Aim of the exercise >> Only the lines from the top of the following listing through the line with "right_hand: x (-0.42" belong in your answer, exactly as written.

Data shown >>
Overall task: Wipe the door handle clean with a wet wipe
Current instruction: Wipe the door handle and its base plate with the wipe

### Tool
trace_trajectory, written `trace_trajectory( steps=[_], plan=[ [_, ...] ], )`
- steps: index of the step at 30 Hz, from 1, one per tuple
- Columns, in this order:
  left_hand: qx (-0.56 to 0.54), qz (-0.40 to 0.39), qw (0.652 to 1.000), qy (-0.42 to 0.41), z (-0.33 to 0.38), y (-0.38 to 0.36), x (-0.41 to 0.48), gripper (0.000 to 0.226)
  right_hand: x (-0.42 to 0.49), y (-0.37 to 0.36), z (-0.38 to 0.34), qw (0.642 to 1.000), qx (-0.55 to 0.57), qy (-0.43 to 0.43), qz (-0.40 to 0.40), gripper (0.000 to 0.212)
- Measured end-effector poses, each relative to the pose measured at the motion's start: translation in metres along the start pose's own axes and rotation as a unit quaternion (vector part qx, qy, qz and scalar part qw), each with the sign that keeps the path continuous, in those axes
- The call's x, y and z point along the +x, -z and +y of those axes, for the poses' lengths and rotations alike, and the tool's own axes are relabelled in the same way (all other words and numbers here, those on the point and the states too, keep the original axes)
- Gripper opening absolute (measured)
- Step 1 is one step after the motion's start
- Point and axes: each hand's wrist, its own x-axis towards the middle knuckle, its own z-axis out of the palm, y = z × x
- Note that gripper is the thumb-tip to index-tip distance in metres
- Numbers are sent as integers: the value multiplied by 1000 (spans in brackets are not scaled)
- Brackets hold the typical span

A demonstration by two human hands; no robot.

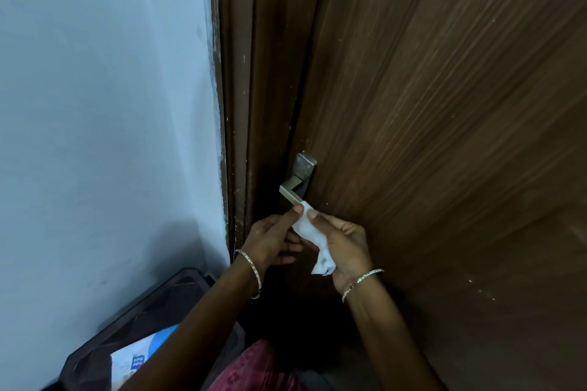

Your solution >>
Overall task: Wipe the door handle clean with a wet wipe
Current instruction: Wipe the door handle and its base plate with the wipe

### Tool
trace_trajectory, written `trace_trajectory( steps=[_], plan=[ [_, ...] ], )`
- steps: index of the step at 30 Hz, from 1, one per tuple
- Columns, in this order:
  left_hand: qx (-0.56 to 0.54), qz (-0.40 to 0.39), qw (0.652 to 1.000), qy (-0.42 to 0.41), z (-0.33 to 0.38), y (-0.38 to 0.36), x (-0.41 to 0.48), gripper (0.000 to 0.226)
  right_hand: x (-0.42 to 0.49), y (-0.37 to 0.36), z (-0.38 to 0.34), qw (0.642 to 1.000), qx (-0.55 to 0.57), qy (-0.43 to 0.43), qz (-0.40 to 0.40), gripper (0.000 to 0.212)

The reply to this exercise is complete.